Education

March 15, 2012

Meet the first degree mums

By LAJU ARENYEKA

To put it mildly, raising a family is a full time job. So is pursuing a university education. Imagine doing both at the same time. In this piece, get inspired by the stories of women who have successfully managed quad life and family life.

Temitope Ojora, an English Language graduate, had all her three children as a student. She said: “It wasn’t easy, but it was fun. My children were very accommodating during my time in school, and my mother-in-law helped me out with them. I would go to her place every now to see them. At times, it was very stressful but it was worth it.”

Another new graduate, Tosin Olojede said: “I had both my boys in school. I had one when I was in 300 level and the other in 400 level. I had my last baby when I was writing my final exams. My baby was just two weeks old when I started my final exams. Then, my mum would come with me to school and my husband gave me his car.”

Temitope and Tosin’s past experiences are now a reality for student mothers like Olasemi Ajao, a final year student at a university in Lagos who had her first baby last year. “Having a baby in school has really affected my academics. In my 100 and 200 levels, I was doing very well, but by 300 level when I had her, I couldn’t concentrate.

“My result in first semester 300 level was rubbish as I carried over almost all my courses. By second semester, I really had to sit up, so I moved to my parents’ house. I would breastfeed my baby from night until morning, and then go to school in the morning. By then, even though I failed two courses, my result was better.”

Another student, Joyce Ekokogbe, told Quadlife about one of her most trying experiences as a student-mother. She said: “During the last exams, I was supposed to be in school by 11.00 a.m. but I wasn’t sure I was going to make it in time for my paper.

“My sister-in-law wasn’t around and there was no one to help watch the baby. I was so confused. Eventually, it was my husband that came to school with me. He stayed in the car, and helped watch the baby while I wrote my exams.”

Someone once said that the illiterates of the 21st Century are not those who can’t read or write, but those who can’t learn, unlearn, and relearn. It doesn’t matter whether they are children fresh out of secondary school or mothers fresh out of the delivery room; quality education is for all.

Despite the stress that accompanies the situation, Joyce does not agree that having a baby during her first degree has affected her academics. According to her, “Having a baby in school hasn’t really affected my academics. I read when he’s asleep. Even when he’s awake, I give him things to play with while I study.”

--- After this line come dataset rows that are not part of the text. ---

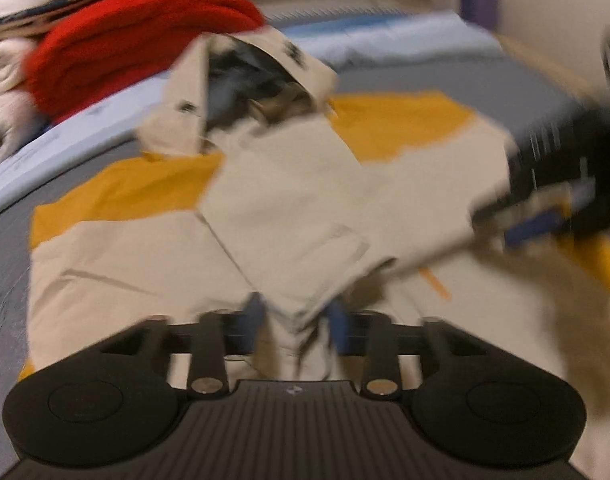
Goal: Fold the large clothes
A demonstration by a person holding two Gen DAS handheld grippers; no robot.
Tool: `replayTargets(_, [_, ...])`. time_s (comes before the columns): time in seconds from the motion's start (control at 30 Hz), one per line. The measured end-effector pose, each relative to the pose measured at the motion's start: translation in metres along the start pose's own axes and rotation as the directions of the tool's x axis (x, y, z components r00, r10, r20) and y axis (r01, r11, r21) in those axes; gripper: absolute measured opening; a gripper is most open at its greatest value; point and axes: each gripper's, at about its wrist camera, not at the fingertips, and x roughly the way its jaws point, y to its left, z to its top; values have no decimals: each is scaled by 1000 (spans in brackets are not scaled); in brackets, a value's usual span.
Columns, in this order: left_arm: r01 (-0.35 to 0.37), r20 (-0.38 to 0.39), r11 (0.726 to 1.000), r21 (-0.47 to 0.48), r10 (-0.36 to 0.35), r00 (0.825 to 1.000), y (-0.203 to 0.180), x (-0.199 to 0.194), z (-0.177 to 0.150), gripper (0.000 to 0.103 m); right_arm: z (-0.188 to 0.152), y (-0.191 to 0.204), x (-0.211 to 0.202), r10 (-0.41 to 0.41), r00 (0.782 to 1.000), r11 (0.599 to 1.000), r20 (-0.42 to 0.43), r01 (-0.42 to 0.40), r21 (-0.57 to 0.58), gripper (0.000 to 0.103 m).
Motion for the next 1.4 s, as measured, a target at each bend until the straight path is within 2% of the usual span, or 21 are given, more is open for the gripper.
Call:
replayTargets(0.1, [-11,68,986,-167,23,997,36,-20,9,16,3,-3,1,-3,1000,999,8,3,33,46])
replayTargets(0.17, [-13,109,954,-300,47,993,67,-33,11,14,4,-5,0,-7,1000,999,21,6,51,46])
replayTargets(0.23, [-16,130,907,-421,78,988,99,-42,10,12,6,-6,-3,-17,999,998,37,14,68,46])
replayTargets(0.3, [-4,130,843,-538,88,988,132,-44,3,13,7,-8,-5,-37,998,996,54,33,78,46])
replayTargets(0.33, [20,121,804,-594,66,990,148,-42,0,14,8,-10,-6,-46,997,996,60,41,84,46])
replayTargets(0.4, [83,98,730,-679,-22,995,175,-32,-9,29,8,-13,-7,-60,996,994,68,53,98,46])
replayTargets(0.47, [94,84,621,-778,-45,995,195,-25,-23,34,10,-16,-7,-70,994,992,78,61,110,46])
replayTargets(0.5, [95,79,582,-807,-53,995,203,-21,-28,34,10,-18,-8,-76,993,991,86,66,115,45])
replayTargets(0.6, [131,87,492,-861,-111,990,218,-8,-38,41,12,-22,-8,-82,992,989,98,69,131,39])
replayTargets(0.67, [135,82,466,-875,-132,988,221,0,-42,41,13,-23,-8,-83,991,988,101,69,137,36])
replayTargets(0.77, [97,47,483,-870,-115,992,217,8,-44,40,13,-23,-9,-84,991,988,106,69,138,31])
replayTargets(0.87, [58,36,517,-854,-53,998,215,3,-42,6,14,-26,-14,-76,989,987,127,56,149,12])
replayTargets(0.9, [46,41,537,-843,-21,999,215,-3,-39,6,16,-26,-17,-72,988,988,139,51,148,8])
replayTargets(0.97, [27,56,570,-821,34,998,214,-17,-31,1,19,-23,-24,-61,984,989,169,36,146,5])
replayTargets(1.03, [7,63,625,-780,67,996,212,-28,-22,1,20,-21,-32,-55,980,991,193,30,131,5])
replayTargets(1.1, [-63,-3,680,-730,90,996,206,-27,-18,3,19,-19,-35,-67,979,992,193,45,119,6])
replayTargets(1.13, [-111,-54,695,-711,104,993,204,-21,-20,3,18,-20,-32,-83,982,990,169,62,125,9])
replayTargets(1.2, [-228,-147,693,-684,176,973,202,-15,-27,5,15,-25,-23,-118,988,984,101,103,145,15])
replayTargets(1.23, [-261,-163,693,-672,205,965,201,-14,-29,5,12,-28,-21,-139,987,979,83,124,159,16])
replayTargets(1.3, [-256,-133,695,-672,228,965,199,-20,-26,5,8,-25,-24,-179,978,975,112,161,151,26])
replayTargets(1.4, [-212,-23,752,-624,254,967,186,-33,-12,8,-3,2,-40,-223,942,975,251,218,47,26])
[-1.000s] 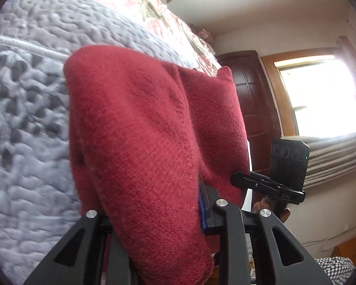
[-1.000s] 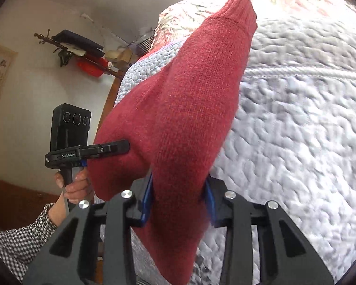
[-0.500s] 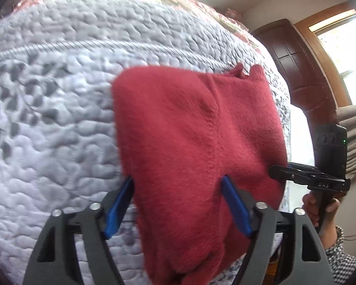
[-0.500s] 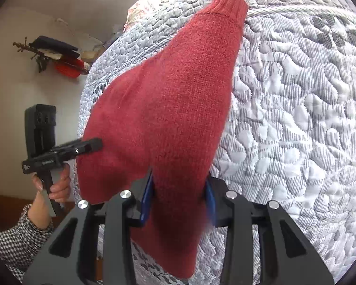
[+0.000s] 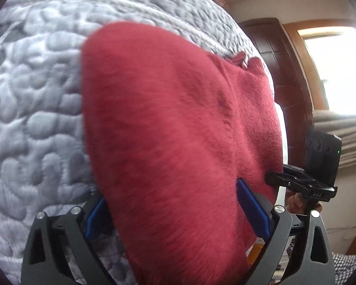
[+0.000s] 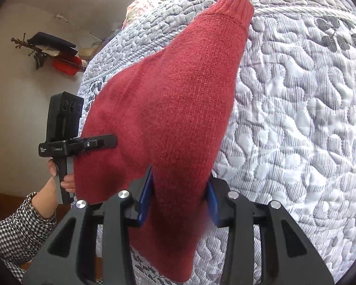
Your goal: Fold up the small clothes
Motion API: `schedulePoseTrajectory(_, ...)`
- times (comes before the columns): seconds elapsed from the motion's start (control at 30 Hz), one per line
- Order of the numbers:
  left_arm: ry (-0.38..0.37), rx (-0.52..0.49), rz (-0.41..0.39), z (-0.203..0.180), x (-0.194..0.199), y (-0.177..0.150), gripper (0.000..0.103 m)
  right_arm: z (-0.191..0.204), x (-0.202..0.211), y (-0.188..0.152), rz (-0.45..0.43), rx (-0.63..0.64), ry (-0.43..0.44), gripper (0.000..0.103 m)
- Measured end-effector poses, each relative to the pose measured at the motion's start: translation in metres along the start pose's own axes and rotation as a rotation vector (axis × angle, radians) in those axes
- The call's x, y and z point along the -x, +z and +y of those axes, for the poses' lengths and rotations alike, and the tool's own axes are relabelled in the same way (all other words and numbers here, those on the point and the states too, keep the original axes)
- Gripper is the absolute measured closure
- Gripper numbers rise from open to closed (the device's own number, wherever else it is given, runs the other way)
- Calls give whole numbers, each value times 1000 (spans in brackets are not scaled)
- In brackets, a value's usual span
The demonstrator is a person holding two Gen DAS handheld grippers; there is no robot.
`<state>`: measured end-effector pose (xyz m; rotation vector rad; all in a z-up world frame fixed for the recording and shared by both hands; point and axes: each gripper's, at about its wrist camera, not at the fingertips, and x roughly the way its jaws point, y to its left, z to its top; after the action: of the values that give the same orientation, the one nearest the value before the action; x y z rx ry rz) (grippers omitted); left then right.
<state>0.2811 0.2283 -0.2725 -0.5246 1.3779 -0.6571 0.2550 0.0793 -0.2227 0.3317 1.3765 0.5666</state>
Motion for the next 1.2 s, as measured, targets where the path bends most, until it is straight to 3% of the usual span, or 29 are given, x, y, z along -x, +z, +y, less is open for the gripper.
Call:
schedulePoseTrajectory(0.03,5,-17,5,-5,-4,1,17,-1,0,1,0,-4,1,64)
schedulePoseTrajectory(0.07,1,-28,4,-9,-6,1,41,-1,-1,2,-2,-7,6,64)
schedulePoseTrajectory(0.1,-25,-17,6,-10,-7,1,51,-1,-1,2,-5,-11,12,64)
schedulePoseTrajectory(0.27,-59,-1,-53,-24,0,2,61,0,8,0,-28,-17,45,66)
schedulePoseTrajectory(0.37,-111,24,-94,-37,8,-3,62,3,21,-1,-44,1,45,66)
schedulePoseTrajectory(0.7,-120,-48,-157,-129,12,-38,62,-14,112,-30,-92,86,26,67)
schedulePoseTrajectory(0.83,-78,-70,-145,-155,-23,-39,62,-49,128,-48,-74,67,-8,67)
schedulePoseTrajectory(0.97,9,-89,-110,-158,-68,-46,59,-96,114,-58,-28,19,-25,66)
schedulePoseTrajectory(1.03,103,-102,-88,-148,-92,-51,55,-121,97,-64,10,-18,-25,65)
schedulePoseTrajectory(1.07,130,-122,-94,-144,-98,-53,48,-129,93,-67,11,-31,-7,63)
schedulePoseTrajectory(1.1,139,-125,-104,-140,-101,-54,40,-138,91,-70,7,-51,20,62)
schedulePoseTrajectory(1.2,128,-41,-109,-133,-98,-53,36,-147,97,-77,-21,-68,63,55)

For student-mother, Davis Kadijat, “the baby doesn’t affect my studies, in fact, because he wakes me up in the night and I can read after feeding him.”

When Quadlife asked these student-mothers what steered them along a combined course of matrimony and higher education at the same time, a variety of reasons emerged.

“It all boils down to whatever opportunity comes first to you; whether marriage or education,” said Joyce. “I was ready for marriage, but I hadn’t gotten admission into the university yet, so I took the one that came first.”

Kadijat said “I was in the relationship before I entered school and I told my husband that I’d get married in my 300 level, that’s what I did.”

Olasemi’s said “I was in 200 level when I got married and it was during the strike. Just after my introduction, I realized that I was pregnant and abortion was out of the question, so we got married. God has helped me and here I am in 400 level with my baby.”

Not all first degree mums have babies. Farouk Sekinat’s 20 year old daughter who doubles as her schoolmate, and her 14 year old in secondary school cannot be mistaken as babies. This mother who studies law at LASU said: “I had all my kids before I came into school.

“I did my Diploma in 1999. But I didn’t have all the requirements for direct entry. After that I kept on doing exams till I got into school in 2008. I refused to give up on my dream to study law.”

With the increasing demand placed on undergraduate students of Nigerian universities, coupled with the economic and emotional sacrifices necessary to raise a family, would these women go down the same path if they had another chance?
Temitope said: “I don’t regret having my children in school at all but I don’t know if I’d do it all over again now because the economy really isn’t what it used to be.”

“If I were to do it all over again,” Joyce said, “I would like to be through with my university education before getting married and having a baby.”

For Tosin “If I were to do it all over again, I would wait till after my first degree before getting married because it’s not really easy to face your education, and at the same time, keep your husband, and raise your children. But I thank God for everything. I won’t advise people to do that, especially now that the world is moving very fast.”